# TASK
The entries below contain a line with "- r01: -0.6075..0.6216" and a line with "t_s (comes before". Quote exactly those two lines and all lines between them.

------------------------

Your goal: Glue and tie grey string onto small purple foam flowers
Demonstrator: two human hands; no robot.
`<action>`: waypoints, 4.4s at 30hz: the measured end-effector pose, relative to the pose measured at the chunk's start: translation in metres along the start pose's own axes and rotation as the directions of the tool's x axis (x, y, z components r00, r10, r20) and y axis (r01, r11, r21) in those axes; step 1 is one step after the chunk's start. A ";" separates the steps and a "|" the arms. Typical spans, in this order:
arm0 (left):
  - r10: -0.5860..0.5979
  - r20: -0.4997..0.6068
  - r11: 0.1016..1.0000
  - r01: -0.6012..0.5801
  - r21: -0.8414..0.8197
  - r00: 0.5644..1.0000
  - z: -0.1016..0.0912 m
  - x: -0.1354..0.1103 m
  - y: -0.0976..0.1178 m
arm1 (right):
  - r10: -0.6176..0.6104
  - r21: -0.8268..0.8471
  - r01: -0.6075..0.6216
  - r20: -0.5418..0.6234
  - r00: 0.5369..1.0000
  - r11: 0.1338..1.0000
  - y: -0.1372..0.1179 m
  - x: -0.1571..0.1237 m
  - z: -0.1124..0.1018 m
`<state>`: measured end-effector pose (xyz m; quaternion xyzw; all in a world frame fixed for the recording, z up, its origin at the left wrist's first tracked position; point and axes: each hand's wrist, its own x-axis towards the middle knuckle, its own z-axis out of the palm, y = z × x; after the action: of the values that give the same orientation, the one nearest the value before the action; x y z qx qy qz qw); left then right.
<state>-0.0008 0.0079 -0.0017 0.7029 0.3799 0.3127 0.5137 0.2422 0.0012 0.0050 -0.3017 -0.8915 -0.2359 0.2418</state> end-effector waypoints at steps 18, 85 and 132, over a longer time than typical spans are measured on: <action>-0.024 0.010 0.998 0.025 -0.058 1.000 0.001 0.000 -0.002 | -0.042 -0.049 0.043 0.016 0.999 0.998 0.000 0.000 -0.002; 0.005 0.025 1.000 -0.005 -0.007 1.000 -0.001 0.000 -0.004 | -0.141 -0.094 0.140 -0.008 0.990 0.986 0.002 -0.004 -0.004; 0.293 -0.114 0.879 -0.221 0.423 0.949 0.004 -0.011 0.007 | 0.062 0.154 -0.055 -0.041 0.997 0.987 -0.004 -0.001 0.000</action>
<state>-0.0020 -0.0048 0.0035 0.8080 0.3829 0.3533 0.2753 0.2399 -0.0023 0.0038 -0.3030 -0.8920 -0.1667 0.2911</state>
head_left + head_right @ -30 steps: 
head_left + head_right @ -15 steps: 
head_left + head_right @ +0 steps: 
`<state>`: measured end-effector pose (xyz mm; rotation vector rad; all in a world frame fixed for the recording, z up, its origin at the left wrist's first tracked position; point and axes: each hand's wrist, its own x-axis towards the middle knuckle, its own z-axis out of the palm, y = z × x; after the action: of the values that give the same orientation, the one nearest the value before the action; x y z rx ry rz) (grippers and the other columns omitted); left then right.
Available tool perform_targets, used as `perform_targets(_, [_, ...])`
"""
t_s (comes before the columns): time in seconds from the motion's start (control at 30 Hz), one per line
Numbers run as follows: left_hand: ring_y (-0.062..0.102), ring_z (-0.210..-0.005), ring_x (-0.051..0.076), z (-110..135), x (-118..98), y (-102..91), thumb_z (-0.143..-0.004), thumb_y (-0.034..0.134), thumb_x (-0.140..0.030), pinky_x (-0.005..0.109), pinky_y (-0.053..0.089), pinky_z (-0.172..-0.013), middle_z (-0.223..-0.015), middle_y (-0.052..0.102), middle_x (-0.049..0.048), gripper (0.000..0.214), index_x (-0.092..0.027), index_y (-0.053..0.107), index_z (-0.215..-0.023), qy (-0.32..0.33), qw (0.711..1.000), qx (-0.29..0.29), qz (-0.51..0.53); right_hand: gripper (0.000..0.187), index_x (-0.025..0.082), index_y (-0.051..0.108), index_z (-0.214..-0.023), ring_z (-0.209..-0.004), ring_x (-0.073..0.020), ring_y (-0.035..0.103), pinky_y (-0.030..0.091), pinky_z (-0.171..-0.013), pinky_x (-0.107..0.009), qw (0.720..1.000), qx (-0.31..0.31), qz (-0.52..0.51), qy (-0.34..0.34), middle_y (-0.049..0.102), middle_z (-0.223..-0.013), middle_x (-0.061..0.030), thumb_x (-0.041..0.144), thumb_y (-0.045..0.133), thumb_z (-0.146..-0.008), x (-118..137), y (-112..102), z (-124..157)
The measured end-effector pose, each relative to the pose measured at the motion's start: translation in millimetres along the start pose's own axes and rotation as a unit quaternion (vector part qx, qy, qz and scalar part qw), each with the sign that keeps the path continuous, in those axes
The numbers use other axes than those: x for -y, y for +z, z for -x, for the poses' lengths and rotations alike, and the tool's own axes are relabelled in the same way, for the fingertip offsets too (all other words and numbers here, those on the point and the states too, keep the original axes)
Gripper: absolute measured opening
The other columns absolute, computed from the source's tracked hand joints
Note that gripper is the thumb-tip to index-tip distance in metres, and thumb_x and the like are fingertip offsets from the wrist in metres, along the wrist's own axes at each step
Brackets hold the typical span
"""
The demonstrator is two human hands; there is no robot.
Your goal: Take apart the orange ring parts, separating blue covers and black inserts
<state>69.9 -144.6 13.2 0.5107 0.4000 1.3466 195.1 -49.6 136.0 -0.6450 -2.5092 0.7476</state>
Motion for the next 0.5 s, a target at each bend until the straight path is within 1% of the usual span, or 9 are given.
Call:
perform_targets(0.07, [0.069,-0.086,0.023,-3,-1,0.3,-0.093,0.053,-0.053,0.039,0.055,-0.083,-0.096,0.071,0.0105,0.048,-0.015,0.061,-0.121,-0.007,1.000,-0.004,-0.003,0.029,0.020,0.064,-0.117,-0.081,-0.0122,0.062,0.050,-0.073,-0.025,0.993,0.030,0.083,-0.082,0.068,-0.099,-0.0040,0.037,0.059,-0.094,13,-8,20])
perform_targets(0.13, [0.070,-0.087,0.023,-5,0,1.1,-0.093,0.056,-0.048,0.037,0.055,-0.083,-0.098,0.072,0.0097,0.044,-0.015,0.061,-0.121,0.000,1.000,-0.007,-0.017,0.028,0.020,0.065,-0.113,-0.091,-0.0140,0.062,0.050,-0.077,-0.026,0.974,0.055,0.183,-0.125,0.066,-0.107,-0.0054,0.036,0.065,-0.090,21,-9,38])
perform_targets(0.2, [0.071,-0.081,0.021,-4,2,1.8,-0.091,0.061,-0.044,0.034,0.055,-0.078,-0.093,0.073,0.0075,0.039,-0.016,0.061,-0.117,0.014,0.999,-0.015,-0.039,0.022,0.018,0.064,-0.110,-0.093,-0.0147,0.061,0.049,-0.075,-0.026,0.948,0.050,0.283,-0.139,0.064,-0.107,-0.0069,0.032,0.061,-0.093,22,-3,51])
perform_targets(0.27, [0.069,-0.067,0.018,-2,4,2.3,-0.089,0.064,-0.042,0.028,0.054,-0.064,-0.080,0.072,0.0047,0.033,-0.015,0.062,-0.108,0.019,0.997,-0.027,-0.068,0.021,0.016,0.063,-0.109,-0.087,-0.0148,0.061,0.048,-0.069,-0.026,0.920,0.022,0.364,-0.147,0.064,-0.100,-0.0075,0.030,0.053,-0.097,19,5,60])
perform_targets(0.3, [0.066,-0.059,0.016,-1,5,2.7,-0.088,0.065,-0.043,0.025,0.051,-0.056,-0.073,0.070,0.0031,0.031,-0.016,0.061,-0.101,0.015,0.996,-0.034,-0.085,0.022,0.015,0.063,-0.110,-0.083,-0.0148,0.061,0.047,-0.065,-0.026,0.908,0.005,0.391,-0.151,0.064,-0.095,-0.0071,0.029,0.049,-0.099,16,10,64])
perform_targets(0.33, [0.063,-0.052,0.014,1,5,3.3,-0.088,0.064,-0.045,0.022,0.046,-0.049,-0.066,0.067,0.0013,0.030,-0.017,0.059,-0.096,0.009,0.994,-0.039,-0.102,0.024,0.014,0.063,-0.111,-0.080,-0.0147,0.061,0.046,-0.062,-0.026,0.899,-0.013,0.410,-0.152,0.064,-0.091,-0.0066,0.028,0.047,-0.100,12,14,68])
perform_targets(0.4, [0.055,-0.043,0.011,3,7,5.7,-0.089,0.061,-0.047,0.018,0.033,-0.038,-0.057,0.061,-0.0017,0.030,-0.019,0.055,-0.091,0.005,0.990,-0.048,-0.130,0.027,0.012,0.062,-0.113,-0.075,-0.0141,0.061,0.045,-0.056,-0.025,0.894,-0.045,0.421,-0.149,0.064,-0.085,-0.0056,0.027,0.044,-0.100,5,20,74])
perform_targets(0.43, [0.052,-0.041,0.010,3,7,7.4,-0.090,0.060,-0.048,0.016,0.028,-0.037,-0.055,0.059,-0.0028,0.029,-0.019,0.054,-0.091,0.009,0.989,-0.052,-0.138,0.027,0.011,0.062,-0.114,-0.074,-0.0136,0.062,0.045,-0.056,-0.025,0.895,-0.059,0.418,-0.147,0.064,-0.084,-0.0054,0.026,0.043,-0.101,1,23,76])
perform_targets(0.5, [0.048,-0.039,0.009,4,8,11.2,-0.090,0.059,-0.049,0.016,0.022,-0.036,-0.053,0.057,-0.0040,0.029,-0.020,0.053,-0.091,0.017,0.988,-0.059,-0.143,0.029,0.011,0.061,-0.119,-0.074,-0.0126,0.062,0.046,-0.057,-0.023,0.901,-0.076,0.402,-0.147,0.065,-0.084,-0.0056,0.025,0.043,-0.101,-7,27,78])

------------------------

# OUTPUT FOR THIS TASK
  - r01: -0.6075..0.6216
  - r20: -0.5418..0.6234
  - r00: 0.5369..1.0000
  - r11: 0.1338..1.0000
  - y: -0.1372..0.1179 m
  - x: -0.1571..0.1237 m
  - z: -0.1124..0.1018 m
`<state>`: measured end-effector pose (xyz m; quaternion xyzw; all in a world frame fixed for the recording, z up, its origin at the left wrist's first tracked position; point and axes: each hand's wrist, its own x-axis towards the middle knuckle, its own z-axis out of the palm, y = z × x; after the action: of the values that give the same orientation, the one nearest the value before the action; x y z qx qy qz qw); left then right.
<state>-0.0008 0.0079 -0.0017 0.7029 0.3799 0.3127 0.5137 0.2422 0.0012 0.0050 -0.3017 -0.8915 -0.2359 0.2418</state> end-effector waypoints at steps 18, 85 and 132, over a longer time than typical spans are measured on: <action>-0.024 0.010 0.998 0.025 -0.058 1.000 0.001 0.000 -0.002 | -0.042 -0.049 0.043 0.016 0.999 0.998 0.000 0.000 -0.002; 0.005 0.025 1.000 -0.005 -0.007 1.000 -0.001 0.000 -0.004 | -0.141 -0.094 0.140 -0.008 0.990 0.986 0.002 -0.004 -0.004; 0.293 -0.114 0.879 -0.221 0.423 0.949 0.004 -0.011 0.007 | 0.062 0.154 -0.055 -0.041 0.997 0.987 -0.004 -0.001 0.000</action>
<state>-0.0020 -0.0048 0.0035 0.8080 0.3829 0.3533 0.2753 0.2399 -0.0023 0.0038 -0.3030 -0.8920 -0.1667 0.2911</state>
head_left + head_right @ -30 steps: 
head_left + head_right @ -15 steps: 
head_left + head_right @ +0 steps: 
`<state>`: measured end-effector pose (xyz mm; rotation vector rad; all in a world frame fixed for the recording, z up, its origin at the left wrist's first tracked position; point and axes: each hand's wrist, its own x-axis towards the middle knuckle, its own z-axis out of the palm, y = z × x; after the action: of the values that give the same orientation, the one nearest the value before the action; x y z rx ry rz) (grippers and the other columns omitted); left then right.
Available tool perform_targets, used as `perform_targets(_, [_, ...])`
"""
t_s (comes before the columns): time in seconds from the motion's start (control at 30 Hz), one per line

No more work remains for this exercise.